Transcribe, word for word, all of the entries below, and exclude any pictures from the copy.
※
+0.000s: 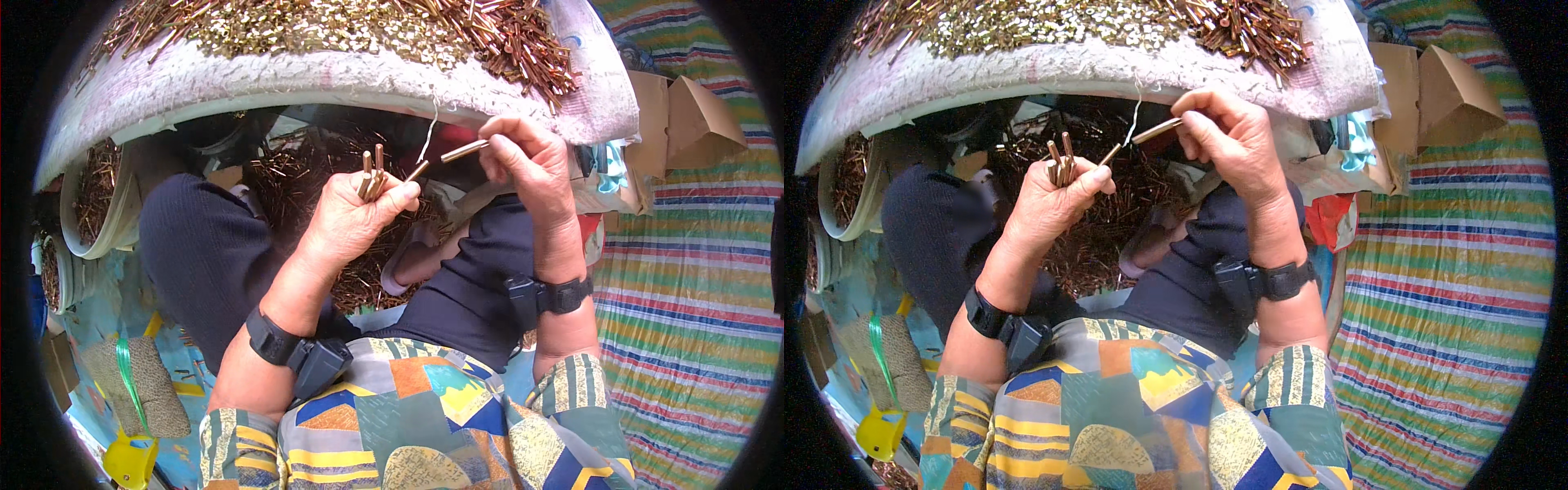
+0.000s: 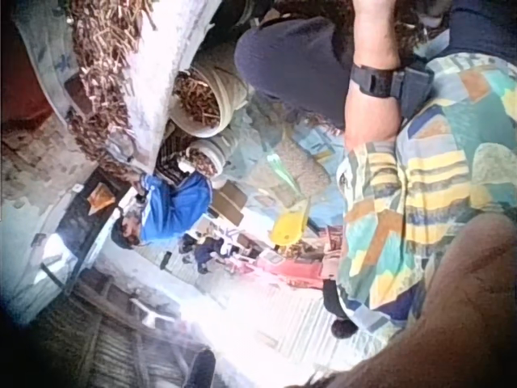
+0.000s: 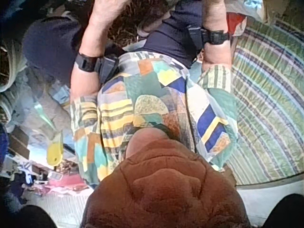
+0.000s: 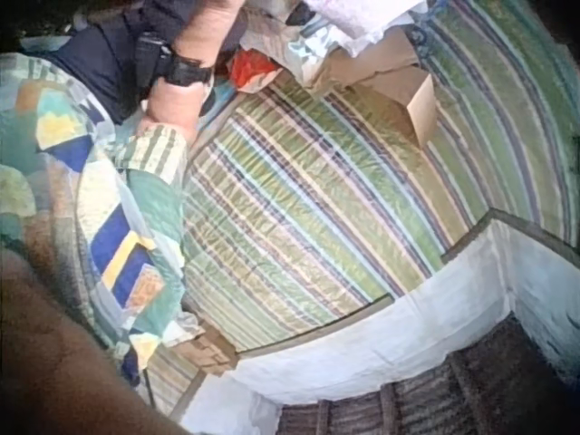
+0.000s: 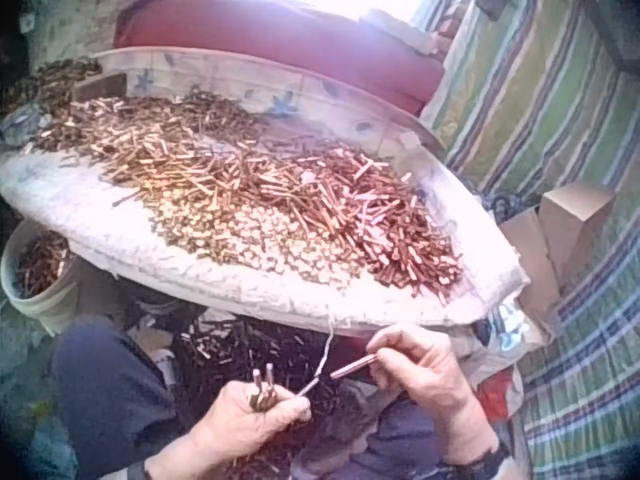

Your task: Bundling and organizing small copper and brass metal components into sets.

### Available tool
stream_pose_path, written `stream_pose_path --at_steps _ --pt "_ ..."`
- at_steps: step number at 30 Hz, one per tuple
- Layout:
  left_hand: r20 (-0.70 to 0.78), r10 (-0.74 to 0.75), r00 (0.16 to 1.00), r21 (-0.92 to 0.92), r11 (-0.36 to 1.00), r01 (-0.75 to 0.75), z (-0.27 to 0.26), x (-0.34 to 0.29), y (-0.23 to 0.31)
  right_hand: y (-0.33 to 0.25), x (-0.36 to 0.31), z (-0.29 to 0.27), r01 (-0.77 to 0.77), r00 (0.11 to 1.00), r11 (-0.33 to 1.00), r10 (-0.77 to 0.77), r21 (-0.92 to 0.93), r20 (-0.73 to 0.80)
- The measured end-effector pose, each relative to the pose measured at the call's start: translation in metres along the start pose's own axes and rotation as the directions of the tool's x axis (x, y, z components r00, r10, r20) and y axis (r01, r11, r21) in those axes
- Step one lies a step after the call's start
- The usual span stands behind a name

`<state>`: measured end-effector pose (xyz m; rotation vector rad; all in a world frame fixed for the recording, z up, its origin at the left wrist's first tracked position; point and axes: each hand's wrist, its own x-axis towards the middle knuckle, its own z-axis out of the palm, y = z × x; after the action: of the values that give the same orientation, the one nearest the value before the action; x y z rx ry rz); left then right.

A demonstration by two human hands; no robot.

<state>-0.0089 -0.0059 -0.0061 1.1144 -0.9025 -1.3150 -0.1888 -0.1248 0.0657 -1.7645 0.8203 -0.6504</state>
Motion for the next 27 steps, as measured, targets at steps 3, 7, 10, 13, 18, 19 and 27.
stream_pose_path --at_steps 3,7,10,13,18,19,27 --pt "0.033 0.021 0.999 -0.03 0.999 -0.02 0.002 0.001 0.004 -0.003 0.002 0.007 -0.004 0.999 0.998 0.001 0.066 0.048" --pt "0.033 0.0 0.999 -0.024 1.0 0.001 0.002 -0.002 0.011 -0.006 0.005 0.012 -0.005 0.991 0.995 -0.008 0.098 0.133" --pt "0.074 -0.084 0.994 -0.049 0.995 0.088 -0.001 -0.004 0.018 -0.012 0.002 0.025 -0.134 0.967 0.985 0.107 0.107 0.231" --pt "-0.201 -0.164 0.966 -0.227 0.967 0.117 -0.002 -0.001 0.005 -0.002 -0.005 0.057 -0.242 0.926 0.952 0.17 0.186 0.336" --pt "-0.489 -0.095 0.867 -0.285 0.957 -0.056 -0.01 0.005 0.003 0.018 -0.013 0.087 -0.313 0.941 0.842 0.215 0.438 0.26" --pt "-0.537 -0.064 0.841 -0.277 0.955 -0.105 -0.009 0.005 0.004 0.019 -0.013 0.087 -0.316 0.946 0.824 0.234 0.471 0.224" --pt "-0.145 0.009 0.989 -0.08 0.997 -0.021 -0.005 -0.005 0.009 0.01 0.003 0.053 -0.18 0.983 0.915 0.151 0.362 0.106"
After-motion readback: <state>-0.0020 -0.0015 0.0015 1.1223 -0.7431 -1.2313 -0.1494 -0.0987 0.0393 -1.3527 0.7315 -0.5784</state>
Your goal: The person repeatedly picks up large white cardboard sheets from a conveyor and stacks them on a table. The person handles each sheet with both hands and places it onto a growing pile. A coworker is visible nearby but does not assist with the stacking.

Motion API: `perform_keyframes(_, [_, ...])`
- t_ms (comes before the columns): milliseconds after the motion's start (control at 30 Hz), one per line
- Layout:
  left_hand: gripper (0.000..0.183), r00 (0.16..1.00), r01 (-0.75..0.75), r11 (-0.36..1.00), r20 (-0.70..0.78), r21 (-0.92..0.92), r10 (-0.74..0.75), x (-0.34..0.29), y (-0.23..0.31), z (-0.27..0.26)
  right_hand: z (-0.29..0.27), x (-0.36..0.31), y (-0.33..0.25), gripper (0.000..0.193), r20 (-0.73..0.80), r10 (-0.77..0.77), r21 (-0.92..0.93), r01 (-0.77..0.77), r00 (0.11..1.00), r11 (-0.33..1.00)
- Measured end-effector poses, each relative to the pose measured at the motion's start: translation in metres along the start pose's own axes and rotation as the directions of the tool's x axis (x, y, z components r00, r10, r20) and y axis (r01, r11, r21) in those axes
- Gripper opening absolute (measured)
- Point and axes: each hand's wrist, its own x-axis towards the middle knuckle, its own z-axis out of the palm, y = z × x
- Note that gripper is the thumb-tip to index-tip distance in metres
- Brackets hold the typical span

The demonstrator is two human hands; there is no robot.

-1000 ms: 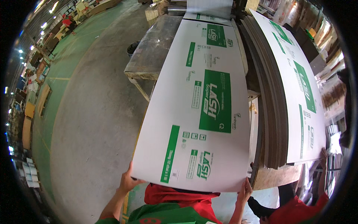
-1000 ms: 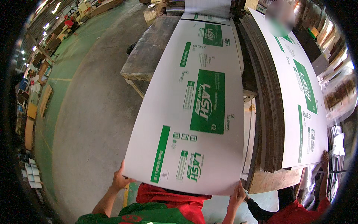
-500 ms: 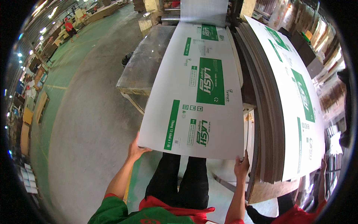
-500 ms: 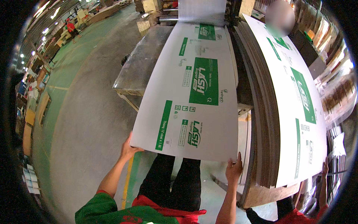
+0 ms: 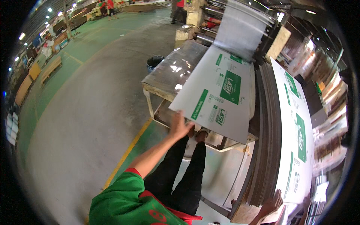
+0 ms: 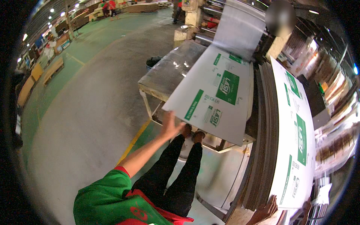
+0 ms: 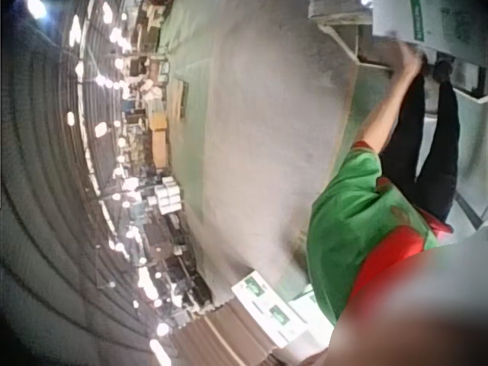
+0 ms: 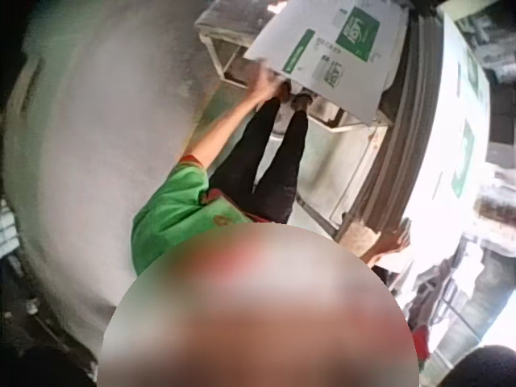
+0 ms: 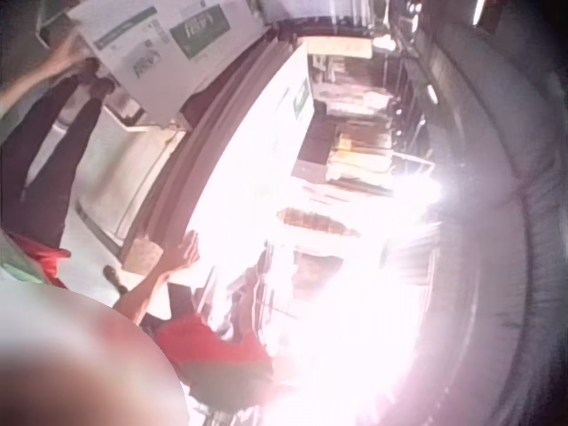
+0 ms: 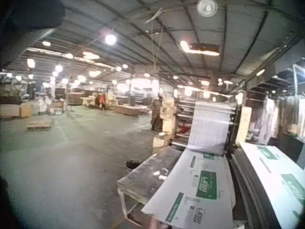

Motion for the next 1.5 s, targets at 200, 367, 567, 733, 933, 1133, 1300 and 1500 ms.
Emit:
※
— ANSWER SECTION —
+0.000s: 
+0.000s: 
+0.000s: 
+0.000s: 
+0.000s: 

Your task: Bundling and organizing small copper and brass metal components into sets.

### Available tool
stream_pose_path, written `stream_pose_path --at_steps _ --pt "_ ..."`
- at_steps: step number at 30 Hz, one per tuple
- Layout:
  left_hand: r20 (-0.70 to 0.78), r10 (-0.74 to 0.75), r00 (0.16 to 1.00), r21 (-0.92 to 0.92), r11 (-0.36 to 1.00), r01 (-0.75 to 0.75), z (-0.27 to 0.26), x (-0.34 to 0.29), y (-0.23 to 0.31)
  right_hand: y (-0.33 to 0.25), x (-0.36 to 0.31), z (-0.29 to 0.27), r01 (-0.77 to 0.77), r00 (0.11 to 1.00), r11 (-0.33 to 1.00), r10 (-0.77 to 0.77), r21 (-0.92 to 0.93), r20 (-0.73 to 0.80)
- The measured end-effector pose, each relative to the pose measured at the call's start: translation in metres along the start pose's own axes and rotation as the directions of the tool's x axis (x, y, z components r00, r10, r20) and y axis (r01, r11, r21) in those axes
- Step one lies a step after the call's start
- The usual span stands behind a name

`<state>`: measured end-effector pose (xyz m; rotation vector rad; all in a world frame fixed for the recording, z up, its origin at the left wrist's first tracked position; point and axes: each hand's wrist, its own x-axis towards the middle knuckle, its own z-axis out of the palm, y = z × x; after the action: of the values that give the same orientation, the one nearest the value before the action; x y z rx ry rz); left then right.

A demonstration by two human hands; no robot.

<state>-0.0089 -0.0059 -0.0061 1.1144 -0.9025 -1.3150 -0.1888 -0.1248 0.0657 -1.7645 0.8203 -0.6504</state>
Motion for the next 27 steps, as measured, targets at steps 3, 7, 10, 13, 18, 19 and 27.
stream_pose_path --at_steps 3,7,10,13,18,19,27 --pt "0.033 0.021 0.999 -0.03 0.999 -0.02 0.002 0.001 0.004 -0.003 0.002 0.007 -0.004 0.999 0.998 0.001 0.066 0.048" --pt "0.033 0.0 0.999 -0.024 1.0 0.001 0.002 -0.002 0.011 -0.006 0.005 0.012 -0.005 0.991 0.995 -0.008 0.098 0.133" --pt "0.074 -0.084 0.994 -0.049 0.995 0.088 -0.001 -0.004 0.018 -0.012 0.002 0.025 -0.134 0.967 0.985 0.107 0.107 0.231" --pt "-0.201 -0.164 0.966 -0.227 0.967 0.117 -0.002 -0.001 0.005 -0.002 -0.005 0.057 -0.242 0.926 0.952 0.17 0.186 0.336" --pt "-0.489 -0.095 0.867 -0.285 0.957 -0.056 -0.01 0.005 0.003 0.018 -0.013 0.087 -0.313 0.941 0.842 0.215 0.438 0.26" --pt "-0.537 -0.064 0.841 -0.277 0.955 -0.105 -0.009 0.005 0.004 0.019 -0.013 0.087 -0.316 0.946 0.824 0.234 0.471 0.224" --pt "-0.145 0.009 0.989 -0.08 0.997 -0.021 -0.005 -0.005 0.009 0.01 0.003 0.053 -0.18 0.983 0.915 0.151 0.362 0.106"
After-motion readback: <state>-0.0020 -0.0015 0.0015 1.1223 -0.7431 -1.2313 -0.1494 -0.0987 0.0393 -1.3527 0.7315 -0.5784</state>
Your goal: The person repeatedly picks up large white cardboard sheets from a conveyor and stacks them on a table. The person handles each sheet with both hands and places it onto a growing pile. A coworker is visible nearby but does not assist with the stacking.

Motion API: `perform_keyframes(_, [_, ...])`
- t_ms (comes before the columns): milliseconds after the motion's start (control at 30 Hz), one per line
- Layout:
  left_hand: gripper (0.000..0.183), r00 (0.16..1.00), r01 (-0.75..0.75), r11 (-0.36..1.00), r20 (-0.70..0.78), r21 (-0.92..0.92), r10 (-0.74..0.75), x (-0.34..0.29), y (-0.23..0.31), z (-0.27..0.26)
  right_hand: z (-0.29..0.27), x (-0.36..0.31), y (-0.33..0.25), gripper (0.000..0.193), r20 (-0.73..0.80), r10 (-0.77..0.77), r21 (-0.92..0.93), r01 (-0.77..0.77), r00 (0.11..1.00), r11 (-0.33..1.00)
- Measured end-effector poses, each relative to the pose measured at the motion's start: translation in metres along the start pose's own axes and rotation as the directions of the tool's x axis (x, y, z components r00, r10, r20) and y axis (r01, r11, r21) in those axes
- Gripper opening absolute (measured)
- Point and axes: each hand's wrist, its own x-axis towards the middle knuckle, its own z-axis out of the palm, y = z × x
- Note that gripper is the thumb-tip to index-tip distance in metres
- Brackets hold the typical span

The demonstrator is two human hands; there is no robot.

-1000 ms: 
-1000 ms: 
-500 ms: 
-500 ms: 
+0 ms: 
+0 ms: 
+0 ms: 
+0 ms: 
+0 ms: 
+0 ms: 

Motion for the next 1.5 s, targets at 200, 367, 567, 733, 933, 1133, 1300 and 1500 ms.
Emit:

No more is needed for this exercise.